What happened
More than two-thirds of African Americans polled by CNN said that Martin Luther King Jr.’s vision of race relations, outlined in his “I have a dream” speech, has been fulfilled. Just 46 percent of whites felt the same way. The poll was released on Monday—the holiday honoring the slain civil rights leader and the day before the inauguration of the first black U.S. president. (CNN)

What the commentators said
Obama's election proves we've come a long way toward racial equality, said Ed Morrissey in Hot Air. Glenn Reynolds said in his blog that whites are more pessimistic because of lingering white guilt. But the truth is that white Americans haven't lived the black experience and aren't as aware of the barriers that exist, so we don't feel it's our place to "make the call."

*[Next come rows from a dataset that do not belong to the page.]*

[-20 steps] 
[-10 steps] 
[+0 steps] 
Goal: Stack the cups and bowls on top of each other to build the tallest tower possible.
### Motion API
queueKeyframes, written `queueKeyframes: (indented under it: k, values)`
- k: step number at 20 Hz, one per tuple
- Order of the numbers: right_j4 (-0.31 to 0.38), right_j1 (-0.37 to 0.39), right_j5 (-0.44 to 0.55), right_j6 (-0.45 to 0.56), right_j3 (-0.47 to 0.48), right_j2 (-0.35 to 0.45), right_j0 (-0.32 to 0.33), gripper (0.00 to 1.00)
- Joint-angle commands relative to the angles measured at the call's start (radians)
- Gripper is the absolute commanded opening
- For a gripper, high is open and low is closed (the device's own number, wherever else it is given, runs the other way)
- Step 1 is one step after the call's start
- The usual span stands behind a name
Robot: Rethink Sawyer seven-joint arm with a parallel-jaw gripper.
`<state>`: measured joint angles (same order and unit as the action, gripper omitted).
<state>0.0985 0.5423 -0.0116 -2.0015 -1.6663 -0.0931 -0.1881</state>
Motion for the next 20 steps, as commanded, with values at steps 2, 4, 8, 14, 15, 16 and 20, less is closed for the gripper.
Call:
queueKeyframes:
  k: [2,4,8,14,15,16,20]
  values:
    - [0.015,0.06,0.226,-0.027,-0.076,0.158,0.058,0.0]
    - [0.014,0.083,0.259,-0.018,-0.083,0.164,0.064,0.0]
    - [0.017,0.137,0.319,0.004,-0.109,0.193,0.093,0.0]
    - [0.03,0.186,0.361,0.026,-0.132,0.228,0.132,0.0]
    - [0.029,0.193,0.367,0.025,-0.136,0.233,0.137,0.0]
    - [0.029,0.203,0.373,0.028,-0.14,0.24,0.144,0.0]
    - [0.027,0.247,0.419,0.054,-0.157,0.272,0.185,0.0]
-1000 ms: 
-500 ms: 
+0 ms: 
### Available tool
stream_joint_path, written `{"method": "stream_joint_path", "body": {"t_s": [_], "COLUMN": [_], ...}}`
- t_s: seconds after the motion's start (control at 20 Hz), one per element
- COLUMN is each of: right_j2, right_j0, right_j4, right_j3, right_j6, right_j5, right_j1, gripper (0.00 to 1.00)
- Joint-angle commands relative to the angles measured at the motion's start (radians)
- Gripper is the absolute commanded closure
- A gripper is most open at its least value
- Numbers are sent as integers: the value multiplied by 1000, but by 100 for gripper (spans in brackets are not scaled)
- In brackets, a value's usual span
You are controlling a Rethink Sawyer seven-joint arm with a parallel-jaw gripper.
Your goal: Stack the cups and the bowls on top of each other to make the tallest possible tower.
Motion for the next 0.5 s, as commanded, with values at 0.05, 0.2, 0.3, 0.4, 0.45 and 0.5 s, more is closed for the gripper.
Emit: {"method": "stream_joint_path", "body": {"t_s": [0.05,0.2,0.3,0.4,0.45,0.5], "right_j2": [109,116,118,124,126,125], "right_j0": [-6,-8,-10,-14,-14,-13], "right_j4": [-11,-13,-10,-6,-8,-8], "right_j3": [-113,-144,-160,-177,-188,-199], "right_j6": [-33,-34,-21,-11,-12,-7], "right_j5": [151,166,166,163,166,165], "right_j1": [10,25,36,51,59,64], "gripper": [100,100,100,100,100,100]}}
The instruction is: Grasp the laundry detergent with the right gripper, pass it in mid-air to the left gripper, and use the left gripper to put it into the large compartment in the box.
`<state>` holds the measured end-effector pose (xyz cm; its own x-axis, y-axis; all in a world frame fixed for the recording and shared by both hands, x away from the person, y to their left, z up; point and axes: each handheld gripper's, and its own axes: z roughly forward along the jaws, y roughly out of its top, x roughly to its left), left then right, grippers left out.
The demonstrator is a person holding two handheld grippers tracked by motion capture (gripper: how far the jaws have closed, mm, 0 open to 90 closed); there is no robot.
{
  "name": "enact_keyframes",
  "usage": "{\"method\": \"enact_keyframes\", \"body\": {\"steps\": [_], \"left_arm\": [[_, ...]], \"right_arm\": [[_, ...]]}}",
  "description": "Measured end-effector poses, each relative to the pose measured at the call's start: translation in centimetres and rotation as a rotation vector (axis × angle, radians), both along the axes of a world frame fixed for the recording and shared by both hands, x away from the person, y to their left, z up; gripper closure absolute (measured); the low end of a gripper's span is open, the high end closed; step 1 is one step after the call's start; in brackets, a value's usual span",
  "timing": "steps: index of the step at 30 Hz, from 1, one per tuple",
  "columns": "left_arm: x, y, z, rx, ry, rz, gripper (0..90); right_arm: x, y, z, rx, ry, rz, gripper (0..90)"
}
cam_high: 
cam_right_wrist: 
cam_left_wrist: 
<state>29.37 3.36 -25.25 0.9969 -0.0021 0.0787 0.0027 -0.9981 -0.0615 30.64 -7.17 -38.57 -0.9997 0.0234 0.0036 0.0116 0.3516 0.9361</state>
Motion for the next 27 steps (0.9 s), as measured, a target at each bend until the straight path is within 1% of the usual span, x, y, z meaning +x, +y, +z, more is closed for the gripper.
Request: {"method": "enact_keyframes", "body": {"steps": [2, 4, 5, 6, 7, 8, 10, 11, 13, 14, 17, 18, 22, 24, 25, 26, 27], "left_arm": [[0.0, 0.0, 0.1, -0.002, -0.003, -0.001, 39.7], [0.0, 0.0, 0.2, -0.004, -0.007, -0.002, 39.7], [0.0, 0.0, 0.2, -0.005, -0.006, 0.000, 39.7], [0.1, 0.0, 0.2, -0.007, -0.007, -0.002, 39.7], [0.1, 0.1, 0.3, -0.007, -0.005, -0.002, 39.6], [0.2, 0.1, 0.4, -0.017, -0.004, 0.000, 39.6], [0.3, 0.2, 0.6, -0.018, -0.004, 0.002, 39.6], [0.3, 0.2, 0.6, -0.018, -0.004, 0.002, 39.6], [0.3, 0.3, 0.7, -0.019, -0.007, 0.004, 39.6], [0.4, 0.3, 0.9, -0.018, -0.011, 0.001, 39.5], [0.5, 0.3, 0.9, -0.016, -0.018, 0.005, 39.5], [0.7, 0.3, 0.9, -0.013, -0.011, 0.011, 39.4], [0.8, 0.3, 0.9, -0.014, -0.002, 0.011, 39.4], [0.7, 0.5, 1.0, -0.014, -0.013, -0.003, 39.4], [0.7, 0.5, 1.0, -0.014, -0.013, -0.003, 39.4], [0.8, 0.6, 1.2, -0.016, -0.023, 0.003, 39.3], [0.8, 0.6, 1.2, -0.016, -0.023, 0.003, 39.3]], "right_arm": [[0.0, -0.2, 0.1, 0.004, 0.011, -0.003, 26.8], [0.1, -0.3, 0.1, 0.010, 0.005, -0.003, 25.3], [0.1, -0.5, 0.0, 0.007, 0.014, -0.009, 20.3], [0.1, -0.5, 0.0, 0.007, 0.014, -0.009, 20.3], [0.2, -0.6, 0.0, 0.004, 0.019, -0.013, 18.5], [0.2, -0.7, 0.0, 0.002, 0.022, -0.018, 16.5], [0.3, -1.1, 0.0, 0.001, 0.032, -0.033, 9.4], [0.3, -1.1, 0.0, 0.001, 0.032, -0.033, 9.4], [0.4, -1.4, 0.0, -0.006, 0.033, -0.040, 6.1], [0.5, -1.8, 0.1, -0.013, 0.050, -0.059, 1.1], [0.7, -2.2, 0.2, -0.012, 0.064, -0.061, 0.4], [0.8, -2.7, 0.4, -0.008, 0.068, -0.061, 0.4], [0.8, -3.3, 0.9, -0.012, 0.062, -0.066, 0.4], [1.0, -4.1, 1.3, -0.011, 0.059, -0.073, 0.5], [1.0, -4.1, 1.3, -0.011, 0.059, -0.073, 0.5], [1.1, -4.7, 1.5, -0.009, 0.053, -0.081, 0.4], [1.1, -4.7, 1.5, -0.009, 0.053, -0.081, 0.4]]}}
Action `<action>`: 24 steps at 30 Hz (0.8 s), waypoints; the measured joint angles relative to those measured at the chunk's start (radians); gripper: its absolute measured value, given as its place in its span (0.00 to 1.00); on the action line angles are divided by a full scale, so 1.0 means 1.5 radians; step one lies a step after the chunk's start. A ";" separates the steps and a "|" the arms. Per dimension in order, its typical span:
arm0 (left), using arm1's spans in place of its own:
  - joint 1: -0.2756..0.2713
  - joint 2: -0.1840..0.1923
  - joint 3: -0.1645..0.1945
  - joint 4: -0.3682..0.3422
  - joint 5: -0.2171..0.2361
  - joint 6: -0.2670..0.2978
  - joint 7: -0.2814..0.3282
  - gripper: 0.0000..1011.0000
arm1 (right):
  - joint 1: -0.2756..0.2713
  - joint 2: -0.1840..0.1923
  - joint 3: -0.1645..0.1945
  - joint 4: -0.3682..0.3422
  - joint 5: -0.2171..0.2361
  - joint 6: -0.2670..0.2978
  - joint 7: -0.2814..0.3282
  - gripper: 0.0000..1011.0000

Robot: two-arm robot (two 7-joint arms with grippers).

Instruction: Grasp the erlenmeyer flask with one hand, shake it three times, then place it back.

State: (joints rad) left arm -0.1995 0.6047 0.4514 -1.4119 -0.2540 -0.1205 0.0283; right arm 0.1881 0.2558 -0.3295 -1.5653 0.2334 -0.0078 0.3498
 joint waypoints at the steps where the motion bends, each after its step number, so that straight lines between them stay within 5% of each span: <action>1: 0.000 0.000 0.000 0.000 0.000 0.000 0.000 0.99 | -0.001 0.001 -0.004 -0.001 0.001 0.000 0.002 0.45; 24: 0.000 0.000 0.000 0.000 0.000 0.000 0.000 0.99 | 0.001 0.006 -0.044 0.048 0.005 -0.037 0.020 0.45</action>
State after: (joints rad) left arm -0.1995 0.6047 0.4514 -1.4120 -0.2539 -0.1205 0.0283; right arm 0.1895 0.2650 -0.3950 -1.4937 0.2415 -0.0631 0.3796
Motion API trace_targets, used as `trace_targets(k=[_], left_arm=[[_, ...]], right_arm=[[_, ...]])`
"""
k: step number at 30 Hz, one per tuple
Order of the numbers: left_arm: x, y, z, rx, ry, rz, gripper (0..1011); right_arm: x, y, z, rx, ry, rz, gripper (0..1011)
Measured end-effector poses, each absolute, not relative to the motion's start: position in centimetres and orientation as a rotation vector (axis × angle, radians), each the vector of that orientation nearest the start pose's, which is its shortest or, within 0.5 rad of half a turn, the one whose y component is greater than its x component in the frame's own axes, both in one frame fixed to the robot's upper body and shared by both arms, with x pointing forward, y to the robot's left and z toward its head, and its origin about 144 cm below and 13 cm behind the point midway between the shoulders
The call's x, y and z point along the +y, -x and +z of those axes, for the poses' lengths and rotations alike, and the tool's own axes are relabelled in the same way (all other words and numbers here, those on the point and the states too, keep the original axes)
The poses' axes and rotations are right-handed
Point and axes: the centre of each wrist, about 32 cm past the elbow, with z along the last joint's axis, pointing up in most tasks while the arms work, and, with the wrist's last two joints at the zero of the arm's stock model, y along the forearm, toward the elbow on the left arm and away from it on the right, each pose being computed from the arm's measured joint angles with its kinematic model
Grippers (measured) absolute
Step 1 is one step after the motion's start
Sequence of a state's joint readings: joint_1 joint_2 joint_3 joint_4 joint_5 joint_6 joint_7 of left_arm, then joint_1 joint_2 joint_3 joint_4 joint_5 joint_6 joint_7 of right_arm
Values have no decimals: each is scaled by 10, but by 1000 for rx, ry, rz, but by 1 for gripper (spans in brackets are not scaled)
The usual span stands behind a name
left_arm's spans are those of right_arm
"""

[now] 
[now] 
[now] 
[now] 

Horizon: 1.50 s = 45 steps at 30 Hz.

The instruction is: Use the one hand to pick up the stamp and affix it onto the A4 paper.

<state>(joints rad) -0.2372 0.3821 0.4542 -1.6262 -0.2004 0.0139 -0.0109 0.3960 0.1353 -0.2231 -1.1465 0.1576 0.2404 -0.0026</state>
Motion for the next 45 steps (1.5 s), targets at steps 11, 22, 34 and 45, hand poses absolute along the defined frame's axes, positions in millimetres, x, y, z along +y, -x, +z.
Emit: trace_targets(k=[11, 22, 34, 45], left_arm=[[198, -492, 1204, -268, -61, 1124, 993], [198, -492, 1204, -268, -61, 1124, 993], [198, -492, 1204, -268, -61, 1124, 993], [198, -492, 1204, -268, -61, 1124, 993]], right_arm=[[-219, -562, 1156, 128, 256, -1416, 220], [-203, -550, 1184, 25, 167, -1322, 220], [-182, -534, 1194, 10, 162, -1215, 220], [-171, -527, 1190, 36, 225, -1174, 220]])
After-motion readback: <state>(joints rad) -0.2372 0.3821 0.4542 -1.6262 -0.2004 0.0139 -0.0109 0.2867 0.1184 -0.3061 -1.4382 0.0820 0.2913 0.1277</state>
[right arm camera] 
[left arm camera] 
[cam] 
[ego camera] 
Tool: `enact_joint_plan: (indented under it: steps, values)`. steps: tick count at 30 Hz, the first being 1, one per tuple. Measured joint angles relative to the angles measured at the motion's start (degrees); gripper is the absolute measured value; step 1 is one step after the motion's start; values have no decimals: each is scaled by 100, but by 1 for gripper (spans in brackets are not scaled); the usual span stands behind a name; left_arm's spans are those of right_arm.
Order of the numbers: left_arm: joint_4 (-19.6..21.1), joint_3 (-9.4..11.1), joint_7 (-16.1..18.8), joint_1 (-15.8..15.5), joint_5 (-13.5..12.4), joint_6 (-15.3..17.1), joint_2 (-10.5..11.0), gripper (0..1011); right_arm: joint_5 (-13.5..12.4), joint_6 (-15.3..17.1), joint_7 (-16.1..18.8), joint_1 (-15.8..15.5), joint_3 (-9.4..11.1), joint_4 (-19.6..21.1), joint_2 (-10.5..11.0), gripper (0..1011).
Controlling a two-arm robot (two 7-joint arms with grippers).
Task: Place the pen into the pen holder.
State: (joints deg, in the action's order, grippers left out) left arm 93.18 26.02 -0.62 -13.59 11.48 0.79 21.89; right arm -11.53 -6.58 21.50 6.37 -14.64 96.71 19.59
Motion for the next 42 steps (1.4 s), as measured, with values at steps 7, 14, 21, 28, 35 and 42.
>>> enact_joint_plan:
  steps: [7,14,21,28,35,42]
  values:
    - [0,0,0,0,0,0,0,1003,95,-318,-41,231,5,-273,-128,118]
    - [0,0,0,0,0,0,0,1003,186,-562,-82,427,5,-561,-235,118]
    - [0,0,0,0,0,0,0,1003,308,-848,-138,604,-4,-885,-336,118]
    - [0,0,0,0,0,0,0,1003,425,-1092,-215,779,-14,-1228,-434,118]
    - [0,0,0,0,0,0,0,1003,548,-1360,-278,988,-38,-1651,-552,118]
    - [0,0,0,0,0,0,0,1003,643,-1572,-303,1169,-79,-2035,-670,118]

"Racism still exists in America," said The Oklahoman in an editorial, but there's no denying that Obama's elevation to the highest office in the land marks the realization, in large part, of King's dream. This should renew the hope that we will soon reach other milestones of progress that King envisioned.

"I wish Martin Luther King were here to see a Dream coming true," said Leonard Pitts in The Miami Herald. But not just King. "I wish Emmett Till, Jimmie Lee Jackson, Goodman, Chaney and Schwerner, Viola Liuzzo and all the other martyrs were here." And Rosa Parks, along with so many other soldiers of the civil rights era. "They are dead now," but this inauguration day we saw that the things they gave live on.